1. Article 2, paragraphe 2 c), de la convention. Dans des commentaires formulés depuis un certain nombre d'années, la commission a observé que, contrairement à la convention, les prisonniers sont mis à la disposition d'entreprises privées et que les dispositions de la loi sur l'exécution des peines, adoptées en 1976 pour mettre la pratique en conformité avec la convention, n'ont pas été mises en vigueur. Ainsi, l'exigence du consentement formel du prisonnier à être employé dans un atelier exploité par une entreprise privée, prévue à l'article 41 3) de la loi de 1976, qui devait entrer en vigueur le 1er janvier 1982, a été suspendue par l'article 22 de la deuxième loi visant à améliorer la structure budgétaire, en date du 22 décembre 1981; la loi de 1976 reconnaît également le droit des prisonniers à toucher un salaire, mais une disposition visant à une majoration des taux au-delà du montant initial, qui est de 5 pour cent du salaire moyen des ouvriers et employés, n'a pas été mise en application; enfin, la législation qui devait admettre les prisonniers au bénéfice de l'assurance maladie et de l'assurance vieillesse n'a pas été adoptée.

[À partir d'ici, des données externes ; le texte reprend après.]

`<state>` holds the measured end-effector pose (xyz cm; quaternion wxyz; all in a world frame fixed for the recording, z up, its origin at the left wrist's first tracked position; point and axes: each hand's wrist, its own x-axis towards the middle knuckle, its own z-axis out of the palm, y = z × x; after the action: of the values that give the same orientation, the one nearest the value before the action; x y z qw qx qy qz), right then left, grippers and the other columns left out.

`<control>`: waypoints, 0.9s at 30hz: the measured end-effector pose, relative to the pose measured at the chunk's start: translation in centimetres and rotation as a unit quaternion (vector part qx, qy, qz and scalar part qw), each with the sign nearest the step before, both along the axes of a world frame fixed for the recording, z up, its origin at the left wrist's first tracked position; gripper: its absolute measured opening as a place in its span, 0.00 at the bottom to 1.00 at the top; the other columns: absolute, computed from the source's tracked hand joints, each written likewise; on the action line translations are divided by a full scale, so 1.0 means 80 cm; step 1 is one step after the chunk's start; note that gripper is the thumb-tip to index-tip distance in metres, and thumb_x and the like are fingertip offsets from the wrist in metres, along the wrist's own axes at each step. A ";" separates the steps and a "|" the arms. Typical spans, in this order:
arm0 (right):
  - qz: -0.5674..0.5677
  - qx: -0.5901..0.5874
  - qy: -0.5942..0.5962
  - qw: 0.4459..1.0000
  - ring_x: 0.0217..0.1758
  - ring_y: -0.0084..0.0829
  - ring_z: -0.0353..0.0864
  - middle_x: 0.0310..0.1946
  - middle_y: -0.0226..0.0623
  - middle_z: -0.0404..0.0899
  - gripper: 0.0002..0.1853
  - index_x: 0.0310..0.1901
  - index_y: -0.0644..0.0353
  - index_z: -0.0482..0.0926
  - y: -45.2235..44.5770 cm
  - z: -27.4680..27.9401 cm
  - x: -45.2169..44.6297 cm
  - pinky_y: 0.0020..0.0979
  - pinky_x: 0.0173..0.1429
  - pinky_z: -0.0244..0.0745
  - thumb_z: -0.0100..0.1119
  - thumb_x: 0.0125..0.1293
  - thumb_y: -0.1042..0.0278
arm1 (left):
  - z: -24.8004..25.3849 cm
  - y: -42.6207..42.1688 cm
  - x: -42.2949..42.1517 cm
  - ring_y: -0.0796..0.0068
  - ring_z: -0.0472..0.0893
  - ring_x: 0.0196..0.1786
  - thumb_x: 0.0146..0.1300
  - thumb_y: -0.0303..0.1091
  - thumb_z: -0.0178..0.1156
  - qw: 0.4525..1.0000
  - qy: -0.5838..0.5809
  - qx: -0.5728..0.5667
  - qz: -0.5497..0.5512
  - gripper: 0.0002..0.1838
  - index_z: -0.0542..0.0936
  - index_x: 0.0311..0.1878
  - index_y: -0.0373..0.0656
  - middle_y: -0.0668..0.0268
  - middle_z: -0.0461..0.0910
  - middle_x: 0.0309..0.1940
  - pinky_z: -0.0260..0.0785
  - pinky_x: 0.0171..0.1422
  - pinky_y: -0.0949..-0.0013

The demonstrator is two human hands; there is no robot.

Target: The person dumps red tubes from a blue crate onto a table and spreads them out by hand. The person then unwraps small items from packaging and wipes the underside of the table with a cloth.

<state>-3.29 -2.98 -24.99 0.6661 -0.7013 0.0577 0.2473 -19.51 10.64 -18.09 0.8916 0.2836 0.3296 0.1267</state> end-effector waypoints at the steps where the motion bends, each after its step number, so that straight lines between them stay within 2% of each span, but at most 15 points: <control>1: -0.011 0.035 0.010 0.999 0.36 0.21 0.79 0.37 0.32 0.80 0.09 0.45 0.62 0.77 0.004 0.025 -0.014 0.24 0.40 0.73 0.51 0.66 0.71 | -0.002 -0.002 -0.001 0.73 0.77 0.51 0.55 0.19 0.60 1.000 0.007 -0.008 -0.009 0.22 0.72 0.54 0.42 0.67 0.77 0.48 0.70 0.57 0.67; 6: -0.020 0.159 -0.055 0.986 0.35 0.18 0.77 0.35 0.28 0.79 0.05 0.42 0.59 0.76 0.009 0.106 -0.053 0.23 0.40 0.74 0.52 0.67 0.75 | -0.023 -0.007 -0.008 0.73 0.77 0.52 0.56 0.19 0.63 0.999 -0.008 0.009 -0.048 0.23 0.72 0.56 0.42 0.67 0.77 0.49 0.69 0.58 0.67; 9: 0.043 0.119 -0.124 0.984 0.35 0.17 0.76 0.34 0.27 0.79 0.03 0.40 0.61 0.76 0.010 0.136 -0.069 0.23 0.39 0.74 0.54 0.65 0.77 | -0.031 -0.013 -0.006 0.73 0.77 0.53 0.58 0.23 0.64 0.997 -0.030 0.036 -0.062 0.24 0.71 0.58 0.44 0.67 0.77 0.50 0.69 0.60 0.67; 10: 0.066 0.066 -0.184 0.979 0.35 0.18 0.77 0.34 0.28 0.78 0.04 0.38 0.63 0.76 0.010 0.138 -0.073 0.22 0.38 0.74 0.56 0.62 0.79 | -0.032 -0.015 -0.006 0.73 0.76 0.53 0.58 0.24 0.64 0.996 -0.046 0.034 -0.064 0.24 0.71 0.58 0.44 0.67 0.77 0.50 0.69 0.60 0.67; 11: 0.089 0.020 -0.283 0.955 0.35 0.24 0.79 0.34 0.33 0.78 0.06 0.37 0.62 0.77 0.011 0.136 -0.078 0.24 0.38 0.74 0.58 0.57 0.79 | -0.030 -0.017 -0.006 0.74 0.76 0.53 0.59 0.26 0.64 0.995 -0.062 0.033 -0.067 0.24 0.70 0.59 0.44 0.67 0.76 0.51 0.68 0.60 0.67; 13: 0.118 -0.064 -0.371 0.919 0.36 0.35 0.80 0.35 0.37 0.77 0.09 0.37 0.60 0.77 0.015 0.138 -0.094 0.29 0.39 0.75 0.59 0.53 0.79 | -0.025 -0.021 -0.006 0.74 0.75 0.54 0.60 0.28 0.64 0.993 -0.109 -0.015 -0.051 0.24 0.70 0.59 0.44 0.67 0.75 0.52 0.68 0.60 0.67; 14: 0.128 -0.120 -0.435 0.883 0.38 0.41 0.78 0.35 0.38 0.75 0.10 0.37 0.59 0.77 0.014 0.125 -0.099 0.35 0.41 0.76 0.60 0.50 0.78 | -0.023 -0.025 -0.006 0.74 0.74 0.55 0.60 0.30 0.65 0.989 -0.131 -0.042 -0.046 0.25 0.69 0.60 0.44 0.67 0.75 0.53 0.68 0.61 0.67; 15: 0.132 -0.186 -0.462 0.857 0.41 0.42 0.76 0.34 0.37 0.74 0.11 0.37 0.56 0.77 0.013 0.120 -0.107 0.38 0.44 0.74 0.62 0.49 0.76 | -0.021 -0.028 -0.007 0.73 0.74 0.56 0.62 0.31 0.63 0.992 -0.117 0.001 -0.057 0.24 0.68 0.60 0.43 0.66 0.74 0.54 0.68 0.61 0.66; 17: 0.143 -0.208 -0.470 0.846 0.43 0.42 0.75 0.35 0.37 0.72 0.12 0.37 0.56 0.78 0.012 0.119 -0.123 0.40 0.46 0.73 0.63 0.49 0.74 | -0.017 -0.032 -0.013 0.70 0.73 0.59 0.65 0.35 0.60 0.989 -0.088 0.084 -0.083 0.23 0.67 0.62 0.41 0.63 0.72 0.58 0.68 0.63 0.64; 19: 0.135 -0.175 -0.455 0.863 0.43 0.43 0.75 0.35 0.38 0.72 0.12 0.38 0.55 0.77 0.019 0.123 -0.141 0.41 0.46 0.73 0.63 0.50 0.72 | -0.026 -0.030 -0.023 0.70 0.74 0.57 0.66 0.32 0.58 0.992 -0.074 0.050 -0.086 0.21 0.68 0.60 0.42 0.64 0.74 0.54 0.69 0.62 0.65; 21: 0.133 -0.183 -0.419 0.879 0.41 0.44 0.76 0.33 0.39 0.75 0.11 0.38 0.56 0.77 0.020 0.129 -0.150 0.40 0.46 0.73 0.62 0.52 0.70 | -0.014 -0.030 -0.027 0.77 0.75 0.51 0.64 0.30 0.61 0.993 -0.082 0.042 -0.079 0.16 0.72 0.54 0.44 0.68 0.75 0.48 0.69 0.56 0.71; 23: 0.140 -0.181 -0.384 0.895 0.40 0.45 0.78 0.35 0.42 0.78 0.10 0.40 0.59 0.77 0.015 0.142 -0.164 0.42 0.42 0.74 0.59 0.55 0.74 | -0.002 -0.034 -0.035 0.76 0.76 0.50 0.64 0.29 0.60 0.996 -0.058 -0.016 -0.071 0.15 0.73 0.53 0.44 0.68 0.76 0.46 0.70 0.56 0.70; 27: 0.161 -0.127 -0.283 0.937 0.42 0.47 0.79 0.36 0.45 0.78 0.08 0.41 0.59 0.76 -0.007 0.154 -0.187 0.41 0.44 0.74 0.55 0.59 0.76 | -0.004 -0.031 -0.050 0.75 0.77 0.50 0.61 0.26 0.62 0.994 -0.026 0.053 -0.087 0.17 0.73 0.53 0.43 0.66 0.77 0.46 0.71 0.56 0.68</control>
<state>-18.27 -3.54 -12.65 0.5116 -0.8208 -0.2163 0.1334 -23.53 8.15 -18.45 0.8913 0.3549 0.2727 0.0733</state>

Dans son dernier rapport, le gouvernement rappelle ses déclarations antérieures selon lesquelles le personnel des entreprises privées ne peut se voir confier que la direction technique et professionnelle des prisonniers, l'autorité pénitentiaire décidant elle-même de l'endroit, du moment et de la manière de mettre les prisonniers au travail et gardant constamment la disposition de ceux-ci, dont la situation est identique à celle des prisonniers travaillant dans des ateliers appartenant à l'administration pénitentiaire.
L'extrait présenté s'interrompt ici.